No More Sweet Surrender
Page 64
This is the good kind of ruin, Ivan had told her. He’d meant sex. Allowing herself to fall apart in his arms without fearing the consequences. But she knew that it went much further than that—that it was, at the end of the day, a kind of warning it was much too late to heed.
She knew, with a certainty that she’d never felt before, about anything, that this time with him had changed everything. Had altered her, profoundly and fundamentally. She would never be the same, and there was a part of her that welcomed that.
She was in love with him.
And she was going to have to find a way to survive that, because the Korovin Foundation Benefit was coming closer by the day, and there was no reason to suppose this would ever go further than that. Nor that it should, no matter how she felt. No matter what she hoped, deep inside.
After all, they’d agreed.
CHAPTER ELEVEN
EVERYTHING was perfect.
Nikolai gave his first speech as president of the Korovin Foundation, making it clear that he was fully capable of ushering the charity into its bright new future, his ruthless coldness seeming more like pure, corporate focus when he spoke. Ivan gave his own speech afterward, using a highly sterilized account of his childhood to explain why he wanted to take the gifts he’d been given from the ring and from the screen and find a way to help children in need. So they didn’t have to choose between their self-respect and their survival. So they could choose to fight because they wanted to fight, not because they had no other way. So they could avoid selling themselves, whether to fight promoters or militaries or the far more unsavory “saviors” they might encounter in their times of need.
So they could choose.
All the while Miranda stood next to him, glowing like the trophy he’d once told her she wasn’t, gleaming and unutterably beautiful. Her hair was coiled back into a complicated twist of braids and pins that looked somehow effortlessly chic. Her eyes were mysterious. And she wore very high, very delicate silver shoes that made her look tall, invincible and deeply, deeply sexy. Every inch the Greenwich, Connecticut, heiress she would have been, had her life taken a different path. Had her father been something other than a monster.

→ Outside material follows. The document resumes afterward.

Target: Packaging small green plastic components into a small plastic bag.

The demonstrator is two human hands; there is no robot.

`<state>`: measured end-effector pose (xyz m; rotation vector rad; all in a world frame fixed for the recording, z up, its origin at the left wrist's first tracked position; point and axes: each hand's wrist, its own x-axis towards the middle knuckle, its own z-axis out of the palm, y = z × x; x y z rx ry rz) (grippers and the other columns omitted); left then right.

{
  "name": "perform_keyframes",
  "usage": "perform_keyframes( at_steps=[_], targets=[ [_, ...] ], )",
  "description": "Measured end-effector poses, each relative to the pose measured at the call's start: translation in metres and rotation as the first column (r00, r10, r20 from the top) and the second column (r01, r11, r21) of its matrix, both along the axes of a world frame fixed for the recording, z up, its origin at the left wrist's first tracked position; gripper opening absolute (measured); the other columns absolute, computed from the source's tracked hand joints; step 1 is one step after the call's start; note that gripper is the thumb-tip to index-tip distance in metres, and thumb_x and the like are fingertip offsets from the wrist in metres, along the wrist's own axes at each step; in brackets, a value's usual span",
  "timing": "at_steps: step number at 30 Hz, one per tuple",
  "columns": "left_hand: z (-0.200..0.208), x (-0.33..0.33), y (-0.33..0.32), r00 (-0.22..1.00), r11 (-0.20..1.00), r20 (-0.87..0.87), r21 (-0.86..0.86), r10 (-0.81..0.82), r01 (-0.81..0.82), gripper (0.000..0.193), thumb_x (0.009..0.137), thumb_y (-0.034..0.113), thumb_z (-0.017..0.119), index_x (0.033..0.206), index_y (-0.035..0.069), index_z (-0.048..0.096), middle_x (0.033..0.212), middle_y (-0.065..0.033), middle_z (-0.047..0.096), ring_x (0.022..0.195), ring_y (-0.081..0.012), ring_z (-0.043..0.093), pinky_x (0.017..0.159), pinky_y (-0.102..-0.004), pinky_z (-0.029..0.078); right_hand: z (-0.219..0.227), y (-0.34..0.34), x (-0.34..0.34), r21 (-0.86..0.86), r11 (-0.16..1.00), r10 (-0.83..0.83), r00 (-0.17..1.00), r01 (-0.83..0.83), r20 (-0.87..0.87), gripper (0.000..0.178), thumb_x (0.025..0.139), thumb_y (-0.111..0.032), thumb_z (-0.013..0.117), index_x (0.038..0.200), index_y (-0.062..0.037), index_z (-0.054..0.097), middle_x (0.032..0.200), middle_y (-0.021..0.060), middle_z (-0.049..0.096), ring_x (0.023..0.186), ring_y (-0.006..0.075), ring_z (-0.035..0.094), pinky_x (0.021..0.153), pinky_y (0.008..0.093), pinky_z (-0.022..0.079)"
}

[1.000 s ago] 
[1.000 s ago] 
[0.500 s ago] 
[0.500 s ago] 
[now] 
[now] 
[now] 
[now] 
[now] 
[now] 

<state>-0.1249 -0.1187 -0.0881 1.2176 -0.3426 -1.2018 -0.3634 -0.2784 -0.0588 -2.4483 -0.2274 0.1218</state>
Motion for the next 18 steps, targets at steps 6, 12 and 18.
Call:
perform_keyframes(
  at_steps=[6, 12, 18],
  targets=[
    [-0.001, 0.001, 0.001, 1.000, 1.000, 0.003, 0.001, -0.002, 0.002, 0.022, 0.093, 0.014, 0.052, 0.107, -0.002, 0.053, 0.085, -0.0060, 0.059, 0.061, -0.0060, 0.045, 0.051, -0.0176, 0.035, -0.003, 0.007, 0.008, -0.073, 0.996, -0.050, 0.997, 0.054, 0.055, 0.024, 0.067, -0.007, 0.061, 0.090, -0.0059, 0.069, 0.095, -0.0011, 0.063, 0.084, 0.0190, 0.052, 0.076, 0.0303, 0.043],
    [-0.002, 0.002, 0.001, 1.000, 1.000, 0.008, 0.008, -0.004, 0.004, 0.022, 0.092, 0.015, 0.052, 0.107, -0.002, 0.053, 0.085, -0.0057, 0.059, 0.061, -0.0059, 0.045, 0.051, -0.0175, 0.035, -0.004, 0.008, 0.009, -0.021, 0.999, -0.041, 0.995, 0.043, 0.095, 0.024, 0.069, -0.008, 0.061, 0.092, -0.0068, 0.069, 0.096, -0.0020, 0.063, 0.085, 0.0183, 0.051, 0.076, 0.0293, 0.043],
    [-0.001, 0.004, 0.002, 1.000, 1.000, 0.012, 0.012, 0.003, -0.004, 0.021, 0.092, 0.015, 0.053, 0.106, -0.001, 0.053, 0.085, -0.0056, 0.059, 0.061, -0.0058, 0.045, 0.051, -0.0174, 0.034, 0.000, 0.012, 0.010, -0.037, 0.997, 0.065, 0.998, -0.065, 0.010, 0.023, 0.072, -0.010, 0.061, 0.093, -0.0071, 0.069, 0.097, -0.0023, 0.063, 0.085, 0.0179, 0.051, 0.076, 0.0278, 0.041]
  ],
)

Her final dress from the Parisian couture house was one of their signature creations, understated yet proud. Ivan had loved the sketches—had, in fact, spent longer than necessary imagining her in the dress—but the reality was far better than his fantasies. The dress managed to be bold and elegant at once, a deceptively simple-looking near-silver concoction that fit so beautifully it made her look edible. A smart, sexy package he couldn’t seem to get enough of.
And it was different, somehow, that she knew the truth about him. All of his truths. The stark terror he’d lived through, the guilt he couldn’t help but feel for escaping so much sooner than Nikolai had. She knew everything, and still she looked at him in that way of hers, as if he was something miraculous, after all: a good man.
And because of that, it felt like less of a performance. Less of an act. It felt real.
Just as she did. Her hand in his, their fingers laced together.
He didn’t know how he would let her go. He couldn’t imagine it—but then, how could this go on? How many of his internal foundations would she shatter before she was done?
He realized, looking at her there on the small dais the event managers had erected in the corner of the ballroom he usually used as his dojo, that she was the only fight he didn’t think he could win.
That he didn’t want to win. He just wanted her.
He didn’t have the slightest idea what to do about that. Not when he still owed his brother so much. Not when he’d promised.
“That was wonderful,” she told him when all the speeches were done, the formal pictures taken, and there was only the mingling left to do. She smiled at him, and he knew that was real. He knew her now. He could feel her inside of him, like a small, perfect light. Like hope. “I think you made the whole house cry.”
“So long as they dry their tears with their checkbooks,” he murmured, “we should be fine.”
Her smile deepened when he pulled their joined hands to his lips and placed a kiss there.
“I’m sure they will,” she said. “Especially if they get a chance to talk to you about it.” A curious sort of expression moved over her face, then disappeared behind a new smile he liked a good deal less than the one before. He wanted to know what she was hiding behind it.